Brief. Isolate every line in the data with the string "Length" and copy it.

(Excerpts from a dataset)
____

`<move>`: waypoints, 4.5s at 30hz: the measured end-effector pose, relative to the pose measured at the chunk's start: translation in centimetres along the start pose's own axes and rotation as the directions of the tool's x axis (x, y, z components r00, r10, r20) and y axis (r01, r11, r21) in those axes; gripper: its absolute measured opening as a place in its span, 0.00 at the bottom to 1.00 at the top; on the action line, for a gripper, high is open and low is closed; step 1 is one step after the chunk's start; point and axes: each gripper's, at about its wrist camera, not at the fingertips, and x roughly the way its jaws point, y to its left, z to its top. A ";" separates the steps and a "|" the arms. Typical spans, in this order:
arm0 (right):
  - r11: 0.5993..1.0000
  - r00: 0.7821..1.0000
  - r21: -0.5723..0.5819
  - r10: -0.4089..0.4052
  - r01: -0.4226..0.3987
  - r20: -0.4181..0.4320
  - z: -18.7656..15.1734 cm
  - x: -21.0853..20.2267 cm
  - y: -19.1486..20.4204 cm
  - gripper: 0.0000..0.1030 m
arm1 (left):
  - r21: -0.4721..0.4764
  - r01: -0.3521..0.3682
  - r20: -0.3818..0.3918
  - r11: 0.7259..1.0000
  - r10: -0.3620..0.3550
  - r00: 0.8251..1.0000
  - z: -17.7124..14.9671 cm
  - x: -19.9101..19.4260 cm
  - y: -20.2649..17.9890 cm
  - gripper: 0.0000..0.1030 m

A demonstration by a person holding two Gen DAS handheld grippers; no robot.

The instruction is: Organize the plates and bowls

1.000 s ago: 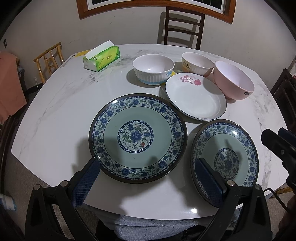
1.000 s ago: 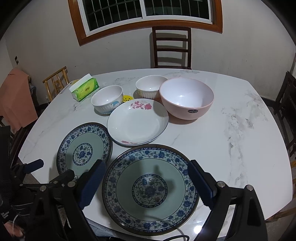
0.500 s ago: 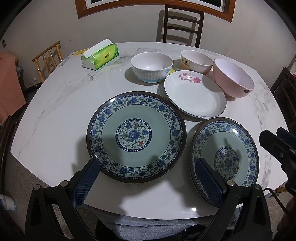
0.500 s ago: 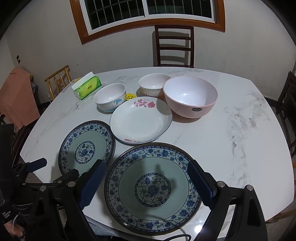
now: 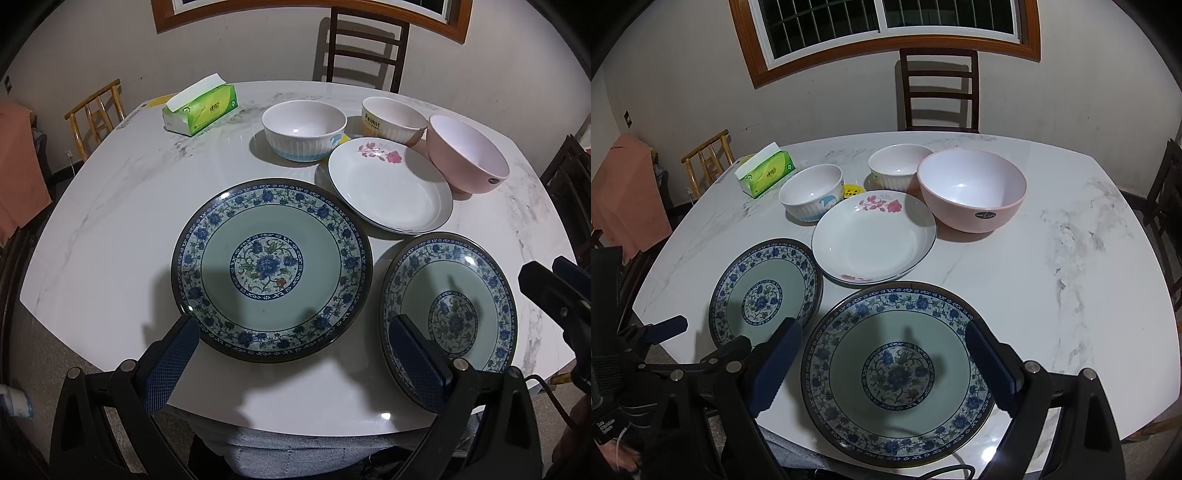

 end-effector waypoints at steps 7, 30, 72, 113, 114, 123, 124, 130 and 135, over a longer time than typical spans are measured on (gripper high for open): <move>1.000 1.000 -0.002 0.001 -0.001 -0.003 -0.2 0.0 0.1 0.90 | 0.002 -0.001 -0.001 1.000 0.001 1.000 0.1 0.0 -0.2 0.99; 1.000 1.000 -0.013 0.023 -0.023 -0.002 0.0 0.0 0.5 0.90 | -0.002 0.002 -0.006 1.000 -0.002 1.000 0.0 0.0 -0.4 0.98; 0.931 0.883 0.068 0.362 -0.359 -0.300 3.5 11.6 3.7 0.39 | -0.460 0.301 -0.066 0.836 -0.370 0.927 2.6 5.1 15.8 0.57; 0.930 0.848 0.058 0.355 -0.362 -0.394 4.2 19.0 5.4 0.13 | -0.409 0.310 -0.145 0.858 -0.396 0.907 2.7 10.1 17.2 0.13; 0.932 0.851 0.054 0.350 -0.359 -0.390 4.2 18.9 5.5 0.13 | -0.398 0.302 -0.148 0.866 -0.385 0.911 2.7 10.1 17.1 0.10; 0.936 0.868 0.055 0.343 -0.347 -0.360 3.6 17.5 6.5 0.13 | -0.345 0.281 -0.128 0.896 -0.341 0.931 3.0 9.0 17.8 0.11; 0.936 0.868 0.053 0.344 -0.348 -0.357 3.6 17.2 6.8 0.13 | -0.343 0.278 -0.127 0.898 -0.337 0.933 3.1 8.9 17.9 0.12; 0.934 0.872 0.056 0.350 -0.353 -0.342 2.7 15.7 8.0 0.13 | -0.324 0.261 -0.109 0.910 -0.310 0.945 3.0 7.8 19.3 0.12; 0.932 0.870 0.070 0.358 -0.356 -0.340 1.3 15.1 8.9 0.13 | -0.319 0.241 -0.114 0.917 -0.289 0.950 2.6 7.7 20.3 0.12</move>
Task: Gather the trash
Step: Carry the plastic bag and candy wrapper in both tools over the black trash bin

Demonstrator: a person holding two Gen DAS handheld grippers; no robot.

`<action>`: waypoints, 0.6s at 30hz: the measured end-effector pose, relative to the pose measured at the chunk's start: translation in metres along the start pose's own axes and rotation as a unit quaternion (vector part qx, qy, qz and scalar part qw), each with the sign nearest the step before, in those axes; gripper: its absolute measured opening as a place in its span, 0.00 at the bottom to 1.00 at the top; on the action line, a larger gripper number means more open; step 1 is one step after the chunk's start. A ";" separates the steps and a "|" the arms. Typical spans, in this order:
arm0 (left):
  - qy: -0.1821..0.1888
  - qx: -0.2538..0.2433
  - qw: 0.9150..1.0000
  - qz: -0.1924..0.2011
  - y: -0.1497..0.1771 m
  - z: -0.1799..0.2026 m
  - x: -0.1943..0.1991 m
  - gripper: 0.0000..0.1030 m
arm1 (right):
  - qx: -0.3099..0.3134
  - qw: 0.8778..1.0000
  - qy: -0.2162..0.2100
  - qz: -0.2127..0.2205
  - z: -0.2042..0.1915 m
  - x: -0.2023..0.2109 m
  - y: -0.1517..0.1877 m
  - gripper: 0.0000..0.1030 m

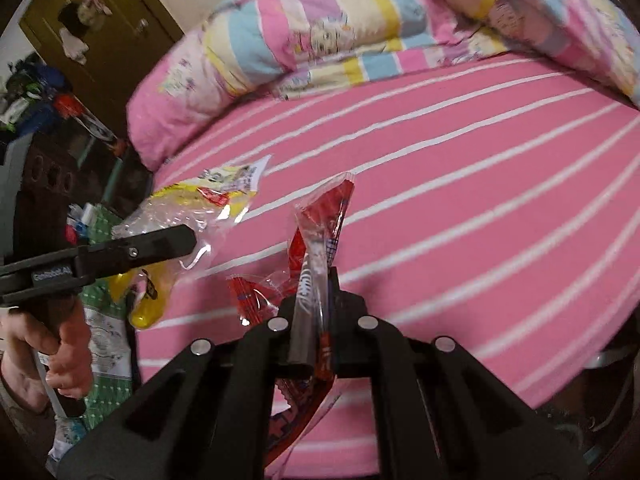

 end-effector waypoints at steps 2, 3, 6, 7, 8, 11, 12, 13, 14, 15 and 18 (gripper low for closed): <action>0.015 -0.006 1.000 -0.001 0.014 0.026 0.006 0.30 | -0.002 1.000 0.002 0.020 0.005 0.037 0.015 0.05; 0.022 -0.012 1.000 -0.004 0.021 0.042 0.006 0.30 | -0.003 1.000 0.002 0.025 0.006 0.047 0.019 0.05; 0.037 -0.035 0.999 -0.013 0.045 0.084 0.004 0.30 | -0.010 0.999 0.010 0.052 0.020 0.094 0.043 0.05; 0.042 -0.042 0.998 -0.017 0.053 0.099 0.000 0.30 | -0.017 0.998 0.012 0.062 0.027 0.111 0.055 0.05; 0.045 -0.048 0.998 -0.021 0.062 0.110 -0.003 0.30 | -0.024 0.997 0.014 0.067 0.033 0.124 0.065 0.05; 0.058 -0.070 0.995 -0.035 0.093 0.150 -0.017 0.30 | -0.033 0.996 0.022 0.082 0.050 0.153 0.087 0.05; 0.066 -0.073 0.994 -0.042 0.104 0.163 -0.024 0.30 | -0.041 0.995 0.026 0.088 0.059 0.165 0.099 0.05; 0.072 -0.076 0.993 -0.049 0.115 0.176 -0.032 0.30 | -0.046 0.994 0.029 0.091 0.065 0.173 0.106 0.05; 0.074 -0.080 0.993 -0.053 0.122 0.184 -0.039 0.30 | -0.053 0.993 0.035 0.097 0.073 0.183 0.116 0.05; 0.079 -0.087 0.991 -0.061 0.135 0.199 -0.049 0.30 | -0.064 0.992 0.042 0.104 0.085 0.195 0.129 0.05; 0.089 -0.099 0.988 -0.082 0.163 0.225 -0.077 0.31 | -0.095 0.986 0.060 0.119 0.116 0.219 0.164 0.05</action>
Point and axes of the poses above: each gripper's, at about its wrist camera, not at the fingertips, and x roughly against the way its jaws point, z to its right, y to its underside, the point moved 9 cm from there along -x, roughly the way its jaws point, and after that the axes turned 2 degrees about z, right-handed, at the moved point
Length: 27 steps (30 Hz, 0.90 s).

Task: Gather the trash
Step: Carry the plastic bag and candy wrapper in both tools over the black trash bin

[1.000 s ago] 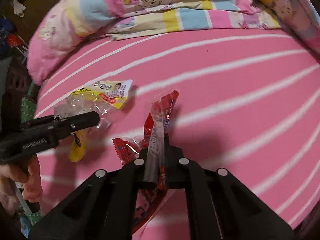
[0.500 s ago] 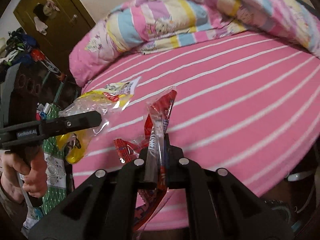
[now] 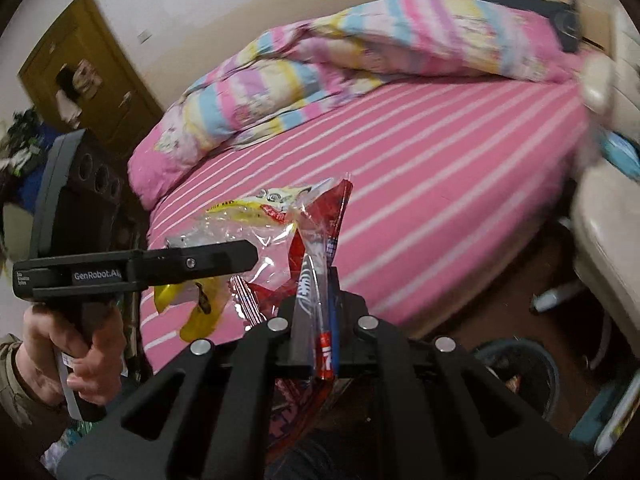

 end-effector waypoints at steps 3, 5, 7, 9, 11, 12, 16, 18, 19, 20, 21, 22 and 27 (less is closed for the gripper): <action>0.005 -0.013 1.000 -0.024 0.019 0.019 -0.037 0.31 | -0.029 0.999 0.024 0.013 0.041 0.018 0.024 0.05; 0.011 -0.017 0.999 -0.048 0.036 0.032 -0.068 0.31 | -0.041 0.998 0.042 0.019 0.066 0.023 0.035 0.05; 0.017 -0.013 0.998 -0.067 0.051 0.041 -0.092 0.31 | -0.054 0.996 0.067 0.024 0.096 0.028 0.050 0.06; 0.020 -0.011 0.996 -0.086 0.065 0.046 -0.122 0.31 | -0.081 0.993 0.087 0.020 0.132 0.030 0.072 0.06; 0.018 -0.009 0.995 -0.099 0.075 0.048 -0.145 0.31 | -0.102 0.991 0.091 0.013 0.152 0.027 0.085 0.06; 0.015 -0.007 0.994 -0.111 0.083 0.048 -0.165 0.31 | -0.122 0.988 0.094 0.003 0.173 0.025 0.099 0.06; 0.007 0.020 0.989 -0.143 0.106 0.036 -0.222 0.31 | -0.167 0.979 0.117 -0.024 0.224 0.007 0.136 0.06; 0.007 0.054 0.986 -0.156 0.118 0.025 -0.252 0.31 | -0.181 0.975 0.127 -0.039 0.241 -0.003 0.151 0.06; 0.005 0.068 0.984 -0.163 0.125 0.020 -0.267 0.31 | -0.187 0.973 0.131 -0.046 0.249 -0.008 0.158 0.06; 0.002 0.079 0.982 -0.172 0.133 0.013 -0.283 0.31 | -0.191 0.971 0.135 -0.053 0.256 -0.012 0.165 0.06; -0.001 0.084 0.981 -0.177 0.139 0.010 -0.292 0.31 | -0.194 0.968 0.143 -0.062 0.266 -0.019 0.175 0.06; -0.006 0.088 0.979 -0.185 0.147 0.006 -0.304 0.31 | -0.196 0.967 0.149 -0.070 0.273 -0.023 0.183 0.06; -0.035 0.056 0.974 -0.216 0.165 -0.001 -0.341 0.31 | -0.215 0.957 0.167 -0.101 0.298 -0.045 0.215 0.06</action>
Point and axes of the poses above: each gripper's, at about its wrist camera, not at the fingertips, and x roughly against the way its jaws point, z to its right, y to its underside, the point moved 9 cm from there along -x, roughly the way its jaws point, and after that the axes turned 2 degrees about z, right-handed, at the moved point
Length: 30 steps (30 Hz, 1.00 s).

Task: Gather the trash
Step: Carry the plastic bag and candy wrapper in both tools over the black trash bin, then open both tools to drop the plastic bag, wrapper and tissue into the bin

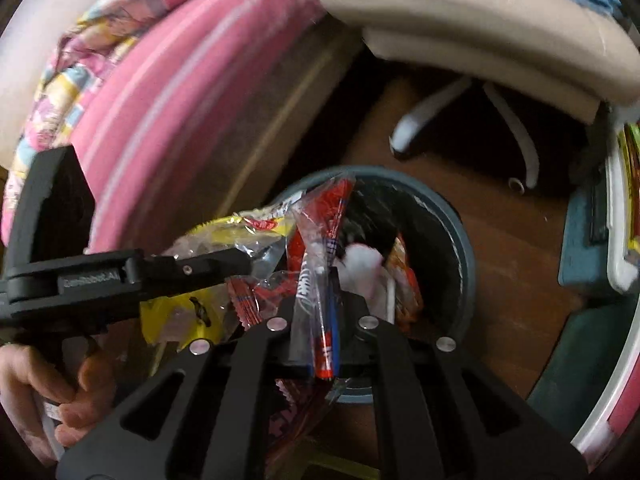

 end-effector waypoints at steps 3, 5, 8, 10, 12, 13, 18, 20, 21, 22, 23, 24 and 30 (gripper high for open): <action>-0.024 -0.029 0.999 -0.007 -0.004 0.000 -0.017 0.32 | -0.014 1.000 0.008 -0.013 0.012 -0.017 0.008 0.06; -0.028 -0.034 0.999 -0.012 -0.004 -0.004 -0.024 0.33 | -0.018 1.000 0.012 -0.017 0.018 -0.023 0.011 0.06; -0.044 -0.063 0.997 -0.019 -0.006 -0.002 -0.039 0.33 | -0.026 0.999 0.021 -0.020 0.027 -0.033 0.013 0.06; -0.059 -0.089 0.994 -0.022 -0.004 0.001 -0.049 0.34 | -0.038 0.999 0.020 -0.027 0.037 -0.038 0.017 0.07; -0.070 -0.111 0.991 -0.027 -0.002 0.004 -0.059 0.36 | -0.047 0.998 0.021 -0.034 0.044 -0.042 0.022 0.08; -0.079 -0.124 0.989 -0.031 0.000 0.005 -0.064 0.36 | -0.048 0.998 0.021 -0.036 0.048 -0.046 0.024 0.08; -0.100 -0.155 0.981 -0.054 0.009 0.003 -0.079 0.42 | -0.054 0.997 0.021 -0.052 0.056 -0.052 0.034 0.16; -0.117 -0.166 0.978 -0.055 0.009 -0.001 -0.080 0.47 | -0.056 0.997 0.023 -0.052 0.057 -0.052 0.035 0.22; -0.119 -0.170 0.977 -0.055 0.010 -0.001 -0.080 0.48 | -0.056 0.997 0.024 -0.052 0.057 -0.054 0.037 0.25; -0.123 -0.173 0.976 -0.054 0.010 -0.001 -0.080 0.49 | -0.056 0.997 0.025 -0.052 0.056 -0.054 0.039 0.26; -0.127 -0.177 0.975 -0.052 0.010 -0.001 -0.079 0.51 | -0.056 0.997 0.026 -0.052 0.055 -0.055 0.040 0.28; -0.127 -0.179 0.974 -0.051 0.010 0.000 -0.079 0.51 | -0.057 0.997 0.028 -0.053 0.054 -0.055 0.041 0.30; -0.124 -0.189 0.973 -0.038 0.006 0.010 -0.071 0.74 | -0.070 0.996 0.031 -0.046 0.055 -0.052 0.043 0.55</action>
Point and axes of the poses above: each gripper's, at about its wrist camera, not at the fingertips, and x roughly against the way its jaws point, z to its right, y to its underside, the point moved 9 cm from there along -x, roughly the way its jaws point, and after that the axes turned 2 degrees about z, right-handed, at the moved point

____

Task response.
Length: 27 steps (30 Hz, 0.90 s).
Length: 30 steps (30 Hz, 1.00 s).

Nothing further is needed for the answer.